# [Records from a dataset]
- - -

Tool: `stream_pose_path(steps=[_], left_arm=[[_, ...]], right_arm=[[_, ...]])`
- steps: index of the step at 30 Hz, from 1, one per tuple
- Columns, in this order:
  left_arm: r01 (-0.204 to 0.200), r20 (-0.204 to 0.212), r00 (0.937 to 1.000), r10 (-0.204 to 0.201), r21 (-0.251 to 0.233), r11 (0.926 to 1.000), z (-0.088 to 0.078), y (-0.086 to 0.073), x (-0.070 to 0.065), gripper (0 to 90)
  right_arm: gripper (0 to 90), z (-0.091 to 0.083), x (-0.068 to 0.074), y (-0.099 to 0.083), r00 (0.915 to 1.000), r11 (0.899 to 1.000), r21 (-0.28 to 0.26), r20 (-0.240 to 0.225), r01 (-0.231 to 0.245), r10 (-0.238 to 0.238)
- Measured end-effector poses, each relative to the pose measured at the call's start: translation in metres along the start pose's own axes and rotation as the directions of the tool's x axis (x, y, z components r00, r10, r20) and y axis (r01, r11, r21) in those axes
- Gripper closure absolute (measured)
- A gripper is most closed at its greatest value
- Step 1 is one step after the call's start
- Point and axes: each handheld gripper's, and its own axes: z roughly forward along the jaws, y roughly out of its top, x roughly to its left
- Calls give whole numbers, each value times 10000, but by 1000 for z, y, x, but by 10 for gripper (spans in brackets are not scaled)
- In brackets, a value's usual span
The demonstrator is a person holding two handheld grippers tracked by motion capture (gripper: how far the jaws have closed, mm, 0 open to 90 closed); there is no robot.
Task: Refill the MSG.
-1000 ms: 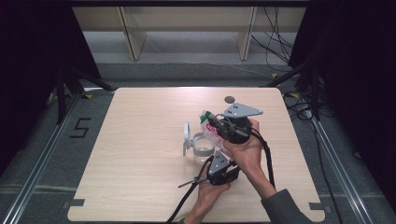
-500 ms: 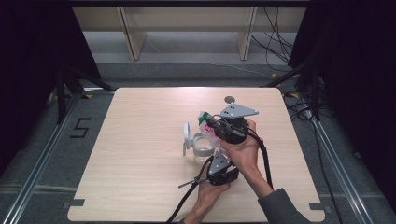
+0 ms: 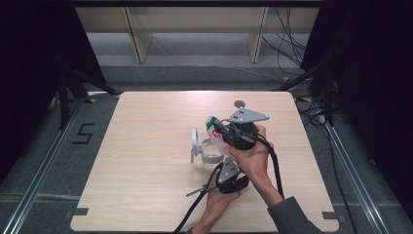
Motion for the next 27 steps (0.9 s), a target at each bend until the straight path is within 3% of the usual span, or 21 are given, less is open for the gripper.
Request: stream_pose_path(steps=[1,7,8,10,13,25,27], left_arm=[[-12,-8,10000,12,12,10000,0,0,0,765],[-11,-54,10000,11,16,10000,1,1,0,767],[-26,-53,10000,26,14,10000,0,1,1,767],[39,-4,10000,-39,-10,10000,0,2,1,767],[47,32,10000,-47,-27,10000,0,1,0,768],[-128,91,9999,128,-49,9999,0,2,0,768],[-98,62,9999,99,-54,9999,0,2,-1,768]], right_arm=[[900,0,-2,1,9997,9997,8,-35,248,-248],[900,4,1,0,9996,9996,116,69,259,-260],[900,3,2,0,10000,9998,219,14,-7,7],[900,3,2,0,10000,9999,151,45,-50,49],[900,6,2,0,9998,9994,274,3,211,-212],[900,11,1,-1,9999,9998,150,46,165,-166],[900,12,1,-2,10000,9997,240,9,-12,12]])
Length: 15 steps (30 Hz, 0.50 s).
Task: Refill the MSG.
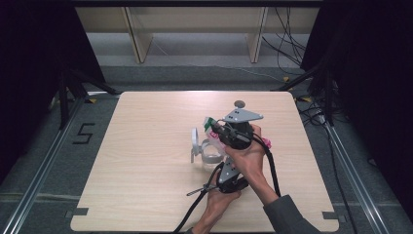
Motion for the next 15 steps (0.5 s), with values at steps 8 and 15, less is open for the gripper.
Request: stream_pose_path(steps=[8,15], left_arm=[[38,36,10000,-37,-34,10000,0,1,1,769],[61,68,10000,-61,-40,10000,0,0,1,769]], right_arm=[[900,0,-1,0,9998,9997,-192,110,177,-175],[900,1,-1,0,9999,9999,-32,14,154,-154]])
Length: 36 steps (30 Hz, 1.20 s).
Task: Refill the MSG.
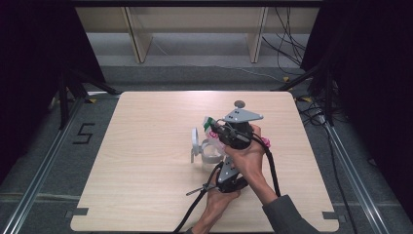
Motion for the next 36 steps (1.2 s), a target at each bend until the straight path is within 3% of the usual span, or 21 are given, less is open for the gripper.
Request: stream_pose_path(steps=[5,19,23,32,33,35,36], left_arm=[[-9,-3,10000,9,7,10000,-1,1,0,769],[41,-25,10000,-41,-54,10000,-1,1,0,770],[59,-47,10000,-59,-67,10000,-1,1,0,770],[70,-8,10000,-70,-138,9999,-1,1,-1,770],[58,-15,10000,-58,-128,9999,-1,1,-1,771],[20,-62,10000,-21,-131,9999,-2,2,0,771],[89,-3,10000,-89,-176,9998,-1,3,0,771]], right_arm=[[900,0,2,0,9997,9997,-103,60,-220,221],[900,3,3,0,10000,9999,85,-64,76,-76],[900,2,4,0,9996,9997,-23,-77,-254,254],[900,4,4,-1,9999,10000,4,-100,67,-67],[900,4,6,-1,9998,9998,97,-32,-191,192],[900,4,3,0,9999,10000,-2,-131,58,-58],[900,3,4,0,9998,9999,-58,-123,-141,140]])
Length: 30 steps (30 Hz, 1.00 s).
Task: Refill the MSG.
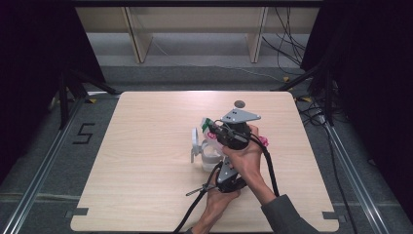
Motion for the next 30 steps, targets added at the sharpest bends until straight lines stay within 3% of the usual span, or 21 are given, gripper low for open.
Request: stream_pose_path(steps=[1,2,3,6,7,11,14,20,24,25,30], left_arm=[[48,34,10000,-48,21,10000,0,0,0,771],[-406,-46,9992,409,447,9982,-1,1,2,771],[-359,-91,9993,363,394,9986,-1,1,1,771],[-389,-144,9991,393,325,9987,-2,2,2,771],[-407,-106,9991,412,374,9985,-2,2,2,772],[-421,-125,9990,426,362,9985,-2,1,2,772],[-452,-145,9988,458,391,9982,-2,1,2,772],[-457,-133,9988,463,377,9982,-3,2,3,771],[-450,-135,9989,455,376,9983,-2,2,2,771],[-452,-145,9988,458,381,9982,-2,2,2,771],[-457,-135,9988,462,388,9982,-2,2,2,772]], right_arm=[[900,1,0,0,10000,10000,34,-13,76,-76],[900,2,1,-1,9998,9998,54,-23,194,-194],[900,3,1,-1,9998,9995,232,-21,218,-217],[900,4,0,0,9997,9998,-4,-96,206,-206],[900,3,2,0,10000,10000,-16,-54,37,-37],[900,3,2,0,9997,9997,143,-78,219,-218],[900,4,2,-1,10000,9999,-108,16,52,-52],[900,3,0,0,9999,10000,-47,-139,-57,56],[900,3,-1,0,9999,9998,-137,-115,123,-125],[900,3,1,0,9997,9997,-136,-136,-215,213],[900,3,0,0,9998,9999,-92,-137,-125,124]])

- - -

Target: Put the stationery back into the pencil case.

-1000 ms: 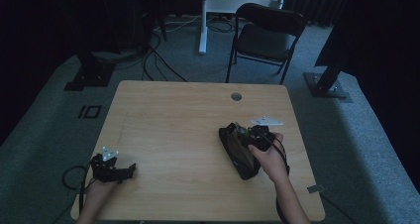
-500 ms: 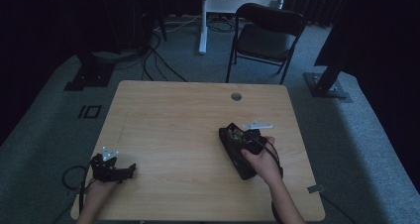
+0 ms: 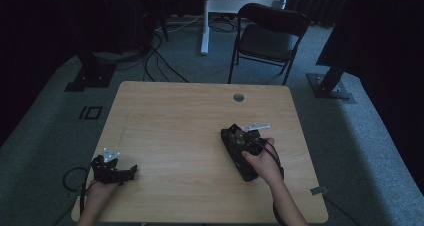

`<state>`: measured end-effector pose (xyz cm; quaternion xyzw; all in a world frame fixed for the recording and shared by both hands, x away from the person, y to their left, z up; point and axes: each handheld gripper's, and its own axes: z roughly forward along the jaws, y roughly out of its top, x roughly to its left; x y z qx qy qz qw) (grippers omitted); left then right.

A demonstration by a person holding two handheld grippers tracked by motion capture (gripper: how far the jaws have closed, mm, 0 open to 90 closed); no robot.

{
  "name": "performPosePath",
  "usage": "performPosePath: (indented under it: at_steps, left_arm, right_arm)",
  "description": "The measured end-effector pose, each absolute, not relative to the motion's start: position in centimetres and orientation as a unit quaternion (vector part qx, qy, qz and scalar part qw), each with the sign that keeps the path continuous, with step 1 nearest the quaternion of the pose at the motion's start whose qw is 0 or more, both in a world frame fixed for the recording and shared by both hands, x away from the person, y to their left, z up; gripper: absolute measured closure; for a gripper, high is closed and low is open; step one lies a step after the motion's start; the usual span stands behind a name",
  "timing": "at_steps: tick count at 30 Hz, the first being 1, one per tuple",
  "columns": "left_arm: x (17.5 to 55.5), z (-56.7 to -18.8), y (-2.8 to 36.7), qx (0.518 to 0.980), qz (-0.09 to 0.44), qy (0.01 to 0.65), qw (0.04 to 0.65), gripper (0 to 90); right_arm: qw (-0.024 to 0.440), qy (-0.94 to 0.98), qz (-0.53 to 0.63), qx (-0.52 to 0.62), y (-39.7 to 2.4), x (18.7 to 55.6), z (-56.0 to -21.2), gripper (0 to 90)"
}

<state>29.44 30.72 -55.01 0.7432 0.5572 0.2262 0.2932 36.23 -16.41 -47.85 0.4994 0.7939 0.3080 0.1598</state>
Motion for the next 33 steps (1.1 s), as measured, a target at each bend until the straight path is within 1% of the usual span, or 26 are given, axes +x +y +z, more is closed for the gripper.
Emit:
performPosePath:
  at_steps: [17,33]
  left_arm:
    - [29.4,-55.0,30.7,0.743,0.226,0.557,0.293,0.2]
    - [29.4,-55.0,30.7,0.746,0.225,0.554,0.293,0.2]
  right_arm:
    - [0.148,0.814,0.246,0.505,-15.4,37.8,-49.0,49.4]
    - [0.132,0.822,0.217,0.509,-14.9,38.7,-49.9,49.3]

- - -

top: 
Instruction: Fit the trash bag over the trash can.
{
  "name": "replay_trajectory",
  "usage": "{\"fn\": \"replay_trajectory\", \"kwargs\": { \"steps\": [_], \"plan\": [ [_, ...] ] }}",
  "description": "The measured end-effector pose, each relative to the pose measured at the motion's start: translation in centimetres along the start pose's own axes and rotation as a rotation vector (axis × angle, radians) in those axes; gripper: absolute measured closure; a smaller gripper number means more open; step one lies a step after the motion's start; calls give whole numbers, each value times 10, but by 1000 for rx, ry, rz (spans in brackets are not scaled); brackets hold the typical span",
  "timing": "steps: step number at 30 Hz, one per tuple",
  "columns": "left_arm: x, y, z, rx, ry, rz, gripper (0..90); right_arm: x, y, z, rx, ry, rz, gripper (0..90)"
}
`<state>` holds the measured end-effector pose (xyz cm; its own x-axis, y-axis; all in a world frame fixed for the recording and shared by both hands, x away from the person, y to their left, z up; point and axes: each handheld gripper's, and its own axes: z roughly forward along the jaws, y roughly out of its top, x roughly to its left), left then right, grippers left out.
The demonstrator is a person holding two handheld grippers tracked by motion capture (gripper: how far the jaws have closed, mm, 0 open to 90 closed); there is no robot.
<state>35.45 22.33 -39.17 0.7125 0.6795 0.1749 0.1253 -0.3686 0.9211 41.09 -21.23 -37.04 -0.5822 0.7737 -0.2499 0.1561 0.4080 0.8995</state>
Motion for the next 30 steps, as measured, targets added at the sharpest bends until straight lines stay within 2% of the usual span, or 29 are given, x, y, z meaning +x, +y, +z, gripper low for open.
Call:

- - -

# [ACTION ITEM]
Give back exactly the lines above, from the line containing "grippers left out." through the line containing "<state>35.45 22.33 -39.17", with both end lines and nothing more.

# [TASK ANSWER]
`<state>` holds the measured end-effector pose (xyz cm; its own x-axis, y-axis; all in a world frame fixed for the recording and shared by both hands, x away from the person, y to their left, z up; point and axes: each handheld gripper's, and its own axes: z roughly forward along the jaws, y roughly out of its top, x roughly to its left), left then right, grippers left out.
The demonstrator is a person holding two handheld grippers tracked by motion capture (gripper: how far the jaws have closed, mm, 0 open to 90 closed); there is no robot.
<state>35.45 22.33 -39.17 0.7125 0.6795 0.1749 0.1253 -0.3686 0.9211 41.09 -21.23 -37.04 -0.5822 0.7737 -0.2499 0.1561 0.4080 0.8995</state>

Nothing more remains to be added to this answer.